Quatro anos depois da condenação da cimenteira Cabocem a pagar mais de cinco mil contos de salários e indemnização aos ex-trabalhadores por despedimento ilegal, o processo continua “parado” para a “tristeza” dos ex-operários.

Em Outubro de 2013, o Tribunal Judicial da Comarca do Porto Novo condenou a fábrica de cimento pozolânico a pagar aos operários cinco meses de salários, que os devia até á data do seu encerramento, e ainda uma indemnização pelos “vários anos de serviços prestados” à cimenteira.

Quatro anos depois, o processo “não ata nem desata”, segundo alguns desses operários que começam “a perder esperança” em que a Cabocem venha a cumprir a decisão judicial.


O Sindicato Livre dos Trabalhadores de Santo Antão (SLTSA), que representa os ex-operários dessa fábrica, admite que o processo não tem andado da forma como se desejava, recordando, porém, que tem havido muitas diligências no sentido de levar essa unidade industrial a cumprir a decisão judicial.

Na sequência de uma acção intentada por este sindicato, o Tribunal Judicial da Comarca do Porto Novo mandou, em 2015, penhorar alguns bens dessa fábrica para salvaguardar os salários e indemnizações dos ex-trabalhadores, mas o processo não avançou porque os bens não têm o valor comercial.

Tratando-se de bens obsoletos, sem valor comercial, está sendo difícil vendê-los para pagar os salários e inseminações aos ex-operários da Cabocem, de acordo com a decisão judicial, explicou o SLTSA.

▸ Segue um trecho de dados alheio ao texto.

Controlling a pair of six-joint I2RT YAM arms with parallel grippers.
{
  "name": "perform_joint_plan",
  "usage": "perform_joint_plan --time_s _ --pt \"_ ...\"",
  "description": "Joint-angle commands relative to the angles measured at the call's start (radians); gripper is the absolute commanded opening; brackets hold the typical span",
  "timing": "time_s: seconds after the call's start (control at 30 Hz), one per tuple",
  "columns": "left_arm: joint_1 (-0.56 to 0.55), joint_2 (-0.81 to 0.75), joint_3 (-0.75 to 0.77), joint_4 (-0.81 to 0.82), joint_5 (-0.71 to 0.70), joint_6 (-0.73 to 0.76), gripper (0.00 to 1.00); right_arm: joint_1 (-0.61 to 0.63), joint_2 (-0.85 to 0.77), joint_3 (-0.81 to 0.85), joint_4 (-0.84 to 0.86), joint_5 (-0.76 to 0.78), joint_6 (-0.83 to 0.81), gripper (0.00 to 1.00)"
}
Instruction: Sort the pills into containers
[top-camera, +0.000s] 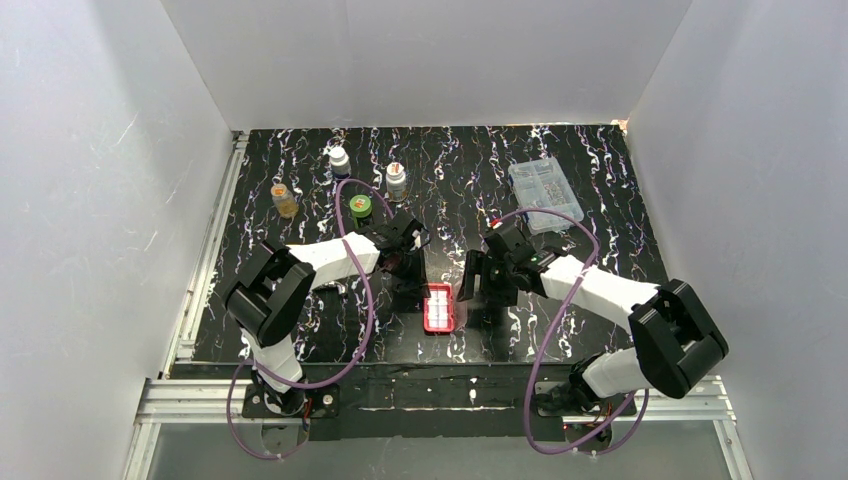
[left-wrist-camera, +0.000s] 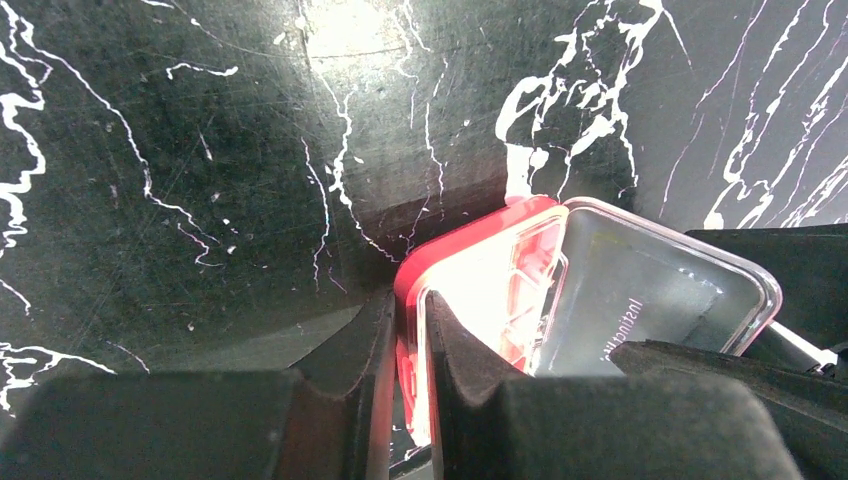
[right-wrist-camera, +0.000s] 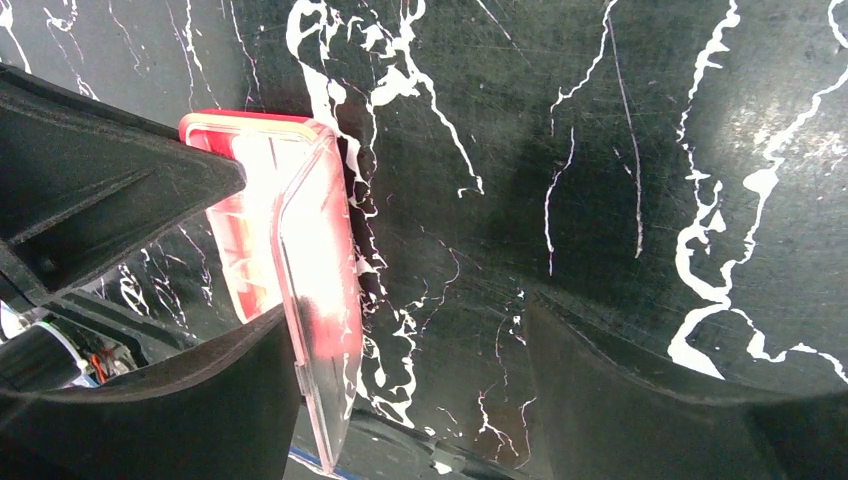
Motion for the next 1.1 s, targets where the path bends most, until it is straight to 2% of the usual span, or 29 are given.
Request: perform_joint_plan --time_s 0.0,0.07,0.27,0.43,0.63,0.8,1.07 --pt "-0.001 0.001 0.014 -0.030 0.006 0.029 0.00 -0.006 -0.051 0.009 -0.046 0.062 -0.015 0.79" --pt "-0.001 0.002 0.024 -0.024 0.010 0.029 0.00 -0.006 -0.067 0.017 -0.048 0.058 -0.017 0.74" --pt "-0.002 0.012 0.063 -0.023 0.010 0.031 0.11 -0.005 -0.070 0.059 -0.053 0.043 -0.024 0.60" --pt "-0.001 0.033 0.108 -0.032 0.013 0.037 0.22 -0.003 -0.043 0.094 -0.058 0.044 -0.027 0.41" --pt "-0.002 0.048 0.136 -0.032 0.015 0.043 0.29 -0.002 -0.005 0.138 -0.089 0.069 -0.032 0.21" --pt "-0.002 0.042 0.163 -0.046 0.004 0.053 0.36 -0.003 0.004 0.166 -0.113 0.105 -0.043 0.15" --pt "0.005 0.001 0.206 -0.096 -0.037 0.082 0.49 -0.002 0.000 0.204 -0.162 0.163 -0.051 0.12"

Entre os bens arrestados, estão três camiões, dois geradores, um caterpillar retro-escavadora e um torno mecânico que, segundo apurou a Inforpress, já são antigos.



Em 2005, foi instalada, na zona de Fundão, a cinco quilómetros da cidade do Porto Novo, a indústria cimenteira Cabocem, propriedade de um grupo de investidores italianos, que viria a ser encerrada oito anos depois, por alegadas dificuldades financeiras.

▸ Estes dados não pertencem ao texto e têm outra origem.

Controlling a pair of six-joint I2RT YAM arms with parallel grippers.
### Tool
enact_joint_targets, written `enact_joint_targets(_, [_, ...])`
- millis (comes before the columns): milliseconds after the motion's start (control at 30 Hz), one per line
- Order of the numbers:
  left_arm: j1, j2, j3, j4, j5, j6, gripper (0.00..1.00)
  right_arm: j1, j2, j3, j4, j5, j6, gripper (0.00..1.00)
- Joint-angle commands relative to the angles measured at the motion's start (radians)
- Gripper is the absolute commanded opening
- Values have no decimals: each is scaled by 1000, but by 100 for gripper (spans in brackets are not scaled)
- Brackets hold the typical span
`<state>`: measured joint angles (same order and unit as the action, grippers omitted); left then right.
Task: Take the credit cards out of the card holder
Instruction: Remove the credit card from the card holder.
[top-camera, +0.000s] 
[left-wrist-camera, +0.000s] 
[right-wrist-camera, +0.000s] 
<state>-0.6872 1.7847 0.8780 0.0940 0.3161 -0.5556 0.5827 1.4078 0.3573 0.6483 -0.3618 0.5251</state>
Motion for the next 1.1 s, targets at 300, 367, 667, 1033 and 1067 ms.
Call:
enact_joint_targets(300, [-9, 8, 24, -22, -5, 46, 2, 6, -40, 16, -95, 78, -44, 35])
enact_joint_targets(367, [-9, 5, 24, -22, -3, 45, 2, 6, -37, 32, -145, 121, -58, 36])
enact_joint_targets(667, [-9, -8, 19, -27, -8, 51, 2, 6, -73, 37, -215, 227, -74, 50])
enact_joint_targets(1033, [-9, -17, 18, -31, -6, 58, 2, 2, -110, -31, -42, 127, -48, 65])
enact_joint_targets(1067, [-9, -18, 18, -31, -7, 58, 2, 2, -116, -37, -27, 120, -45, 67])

O problema de mercado foi, de resto, a principal razão que terá levado ao encerramento da cimenteira, que representou um investimento na ordem dos 500 mil contos.

Foram despedidos os cerca de duas dezenas de trabalhadores que reclamam o pagamento de cinco meses de salários em atraso e indemnizações pelo “despedimento ilegal”, no valor que excede os cinco mil contos.

A cimenteira encontra-se, há quatro anos, encerrada para a “preocupação” da Câmara Municipal do Porto Novo que garante estar a trabalhar com o Governo na procura de um parceiro estratégico para o relançamento desta industria.

As pozolanas de Santo Antão, cujas jazidas são estimadas em cerca de seis milhões de toneladas, são de boa qualidade, segundo estudos já realizados sobre esse recurso natural, utilizado na construção de infra-estruturas portuárias e de construções hidráulicas.

Os responsáveis municipais acreditam que, pela qualidade das pozolanas, é possível viabilizar essa cimenteira, estando, nesta altura, à procura, conjuntamente com o Governo de um parceiro estratégico que permita relançar a cimenteira.